Records shown
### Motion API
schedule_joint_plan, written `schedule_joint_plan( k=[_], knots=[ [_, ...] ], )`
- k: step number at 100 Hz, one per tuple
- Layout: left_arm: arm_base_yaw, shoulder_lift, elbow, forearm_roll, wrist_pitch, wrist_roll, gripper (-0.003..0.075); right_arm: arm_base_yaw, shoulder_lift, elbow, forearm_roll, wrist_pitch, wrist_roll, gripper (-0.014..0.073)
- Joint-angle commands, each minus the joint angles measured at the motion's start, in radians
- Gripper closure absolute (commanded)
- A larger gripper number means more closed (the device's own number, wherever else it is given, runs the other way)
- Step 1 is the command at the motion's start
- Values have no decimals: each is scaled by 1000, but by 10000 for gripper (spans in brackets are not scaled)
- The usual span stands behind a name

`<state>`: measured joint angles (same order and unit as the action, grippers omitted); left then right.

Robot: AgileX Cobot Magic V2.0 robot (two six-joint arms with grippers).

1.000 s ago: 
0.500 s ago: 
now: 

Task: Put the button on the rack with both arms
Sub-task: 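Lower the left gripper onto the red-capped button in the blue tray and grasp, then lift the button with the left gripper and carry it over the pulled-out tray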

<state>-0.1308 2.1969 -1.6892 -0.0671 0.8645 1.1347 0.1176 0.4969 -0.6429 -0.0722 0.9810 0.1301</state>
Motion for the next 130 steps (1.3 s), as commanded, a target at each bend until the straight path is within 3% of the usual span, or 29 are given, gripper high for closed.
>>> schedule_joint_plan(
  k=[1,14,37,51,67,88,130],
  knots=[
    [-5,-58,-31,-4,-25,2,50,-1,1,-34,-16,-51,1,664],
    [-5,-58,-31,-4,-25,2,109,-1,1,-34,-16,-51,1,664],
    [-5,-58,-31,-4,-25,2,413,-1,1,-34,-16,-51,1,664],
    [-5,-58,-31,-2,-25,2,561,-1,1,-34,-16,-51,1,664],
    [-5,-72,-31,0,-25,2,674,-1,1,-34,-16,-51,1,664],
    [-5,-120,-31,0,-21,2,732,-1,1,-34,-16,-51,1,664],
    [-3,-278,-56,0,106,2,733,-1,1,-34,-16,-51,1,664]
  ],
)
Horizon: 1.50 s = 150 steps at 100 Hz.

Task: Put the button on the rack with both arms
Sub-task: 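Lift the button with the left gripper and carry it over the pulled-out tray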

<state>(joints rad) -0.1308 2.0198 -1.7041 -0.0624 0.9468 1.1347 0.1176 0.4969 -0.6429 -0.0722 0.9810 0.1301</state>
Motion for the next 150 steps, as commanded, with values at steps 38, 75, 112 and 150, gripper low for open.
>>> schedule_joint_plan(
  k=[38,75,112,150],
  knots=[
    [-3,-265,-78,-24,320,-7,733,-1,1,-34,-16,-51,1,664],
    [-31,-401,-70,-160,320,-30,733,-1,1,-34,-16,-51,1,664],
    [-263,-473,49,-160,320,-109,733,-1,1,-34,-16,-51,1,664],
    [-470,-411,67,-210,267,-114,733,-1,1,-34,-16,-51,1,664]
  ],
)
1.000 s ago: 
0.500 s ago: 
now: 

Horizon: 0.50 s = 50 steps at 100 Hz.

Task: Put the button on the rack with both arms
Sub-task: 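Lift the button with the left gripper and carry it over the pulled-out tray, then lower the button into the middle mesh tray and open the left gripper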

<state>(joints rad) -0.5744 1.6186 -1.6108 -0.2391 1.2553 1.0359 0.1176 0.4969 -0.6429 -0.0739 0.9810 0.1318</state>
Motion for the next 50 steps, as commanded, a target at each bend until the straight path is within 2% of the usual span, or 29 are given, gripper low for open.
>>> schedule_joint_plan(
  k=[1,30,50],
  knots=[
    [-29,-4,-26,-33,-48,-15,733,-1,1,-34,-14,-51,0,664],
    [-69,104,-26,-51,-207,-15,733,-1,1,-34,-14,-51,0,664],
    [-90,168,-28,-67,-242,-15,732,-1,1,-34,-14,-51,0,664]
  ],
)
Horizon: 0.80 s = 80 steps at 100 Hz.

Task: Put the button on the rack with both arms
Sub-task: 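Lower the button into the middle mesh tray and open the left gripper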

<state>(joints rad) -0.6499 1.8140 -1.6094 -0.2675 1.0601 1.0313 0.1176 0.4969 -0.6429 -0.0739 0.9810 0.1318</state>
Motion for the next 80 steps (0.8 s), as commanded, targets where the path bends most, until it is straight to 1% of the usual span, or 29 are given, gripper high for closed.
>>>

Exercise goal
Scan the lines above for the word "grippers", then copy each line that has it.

Expected answer
`<state>`: measured joint angles (same order and unit as the action, grippers omitted); left then right.
Robot: AgileX Cobot Magic V2.0 robot (two six-joint arms with grippers).

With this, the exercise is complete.